- Naively checking each bit
- Lookup table for each byte
- SWAR bit counting
I tested three different bitcounting strategies: a Naive count of each bit, a lookup table for each byte, and SWAR bit counting. The Lookup Table outperformed SWAR bit counting by a small margin, and as expected, the naive bit counting strategy performed significantly worse than the other two.
For the first time, I was bitten by branch-prediction in the Naive implementation of a bit counter.

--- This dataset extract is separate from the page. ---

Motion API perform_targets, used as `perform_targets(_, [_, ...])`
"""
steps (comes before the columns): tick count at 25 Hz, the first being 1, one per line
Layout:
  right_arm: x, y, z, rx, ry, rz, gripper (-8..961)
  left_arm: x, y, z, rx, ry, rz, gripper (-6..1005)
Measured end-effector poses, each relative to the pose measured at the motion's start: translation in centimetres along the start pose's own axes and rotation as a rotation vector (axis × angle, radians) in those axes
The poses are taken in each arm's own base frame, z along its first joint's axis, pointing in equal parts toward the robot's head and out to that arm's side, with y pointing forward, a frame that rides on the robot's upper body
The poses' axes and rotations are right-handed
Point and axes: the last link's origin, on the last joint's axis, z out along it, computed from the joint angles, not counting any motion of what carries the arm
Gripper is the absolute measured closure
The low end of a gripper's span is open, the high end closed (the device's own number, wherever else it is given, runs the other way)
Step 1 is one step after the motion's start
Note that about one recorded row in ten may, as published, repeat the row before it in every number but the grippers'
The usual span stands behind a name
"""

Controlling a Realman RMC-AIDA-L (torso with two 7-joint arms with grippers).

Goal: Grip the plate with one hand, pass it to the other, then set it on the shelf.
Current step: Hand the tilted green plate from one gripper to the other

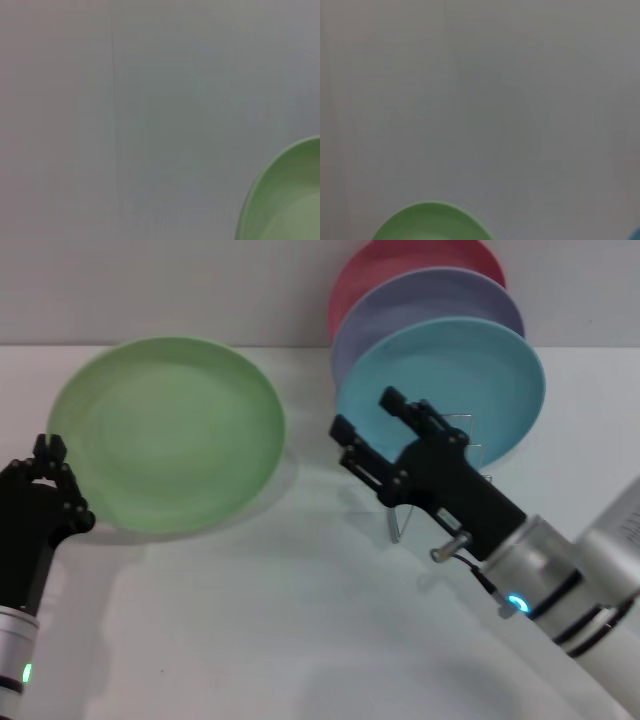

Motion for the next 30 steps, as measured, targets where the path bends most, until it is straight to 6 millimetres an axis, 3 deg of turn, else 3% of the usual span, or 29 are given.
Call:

The first implementation was the following:
uint8_t count_bits(uint32_t n) {
uint8_t counter = 0;
for( ; n; n>>=1 )
if(n & 1)
++counter;
return counter;
}
This proved to process a sorted array much faster than an unsorted array. A bit of googling took me to this SO question where it is determined that branch prediction is the culprit.
Linux's perf stat
tool showed indeed a higher percentage of branch-misses in for the unsorted case.
Case | Branch-miss rate |
---|---|
Sorted array | 0.01% |
Constant array | 0.07% |
Shuffled array | 0.18% |
I tried to fight branch misprediction with the following:
uint8_t count_bits(uint32_t n) {
uint8_t counter = 0;
for( ; n; n>>=1 )
counter += (n & 1);
return counter;
}
But much to my surprise this didn't solve the discrepancy in processing time for sorted and unsorted arrays of uint32_t
. perf stat
yields exactly the same results. In fact, branch prediction also happens in the for
loop whenever the break condition n
is evaluated.
The third attempt was:
uint8_t count_bits(uint32_t n) {
uint8_t counter = 0;
for(int i = 0; i < 32; ++i, n>>=1 )
counter += (n & 1);
return counter;
}
This successfully eliminates the discrepancies in processing time for sorted/unsorted arrays, at the cost of worse performance for the sorted case (in terms of total time, measured locally).
Case | Branch-miss rate |
---|---|
Sorted array | 0.01% |
Constant array | 0.07% |
Shuffled array | 0.07% |
Manually unrolling the loop seemed to work though!
uint8_t count_bits(uint32_t n) {
uint8_t counter = 0;
counter += (n & 1); n>>=1;
counter += (n & 1); n>>=1;
counter += (n & 1); n>>=1;
(repeat 32 times in total...)
return counter;
}
Using gcc flags for loop unrolling (__attribute__((optimize("unroll-loops")))
) helped, but actually performed worse than manually unwinding the loop.
Of course, manual unwinding like this is not practical, so my workaround was:
#define REPEAT4(x) x;x;x;x;
#define REPEAT2(x) x;x;
#define REPEAT32(x) REPEAT2(REPEAT4(REPEAT4(x)))
uint8_t count_bits(uint32_t n) {
uint8_t counter = 0;
REPEAT32(counter += (n & 1);n>>=1;);
return counter;
}
Not pretty, but hey, it beats everything else I've tried!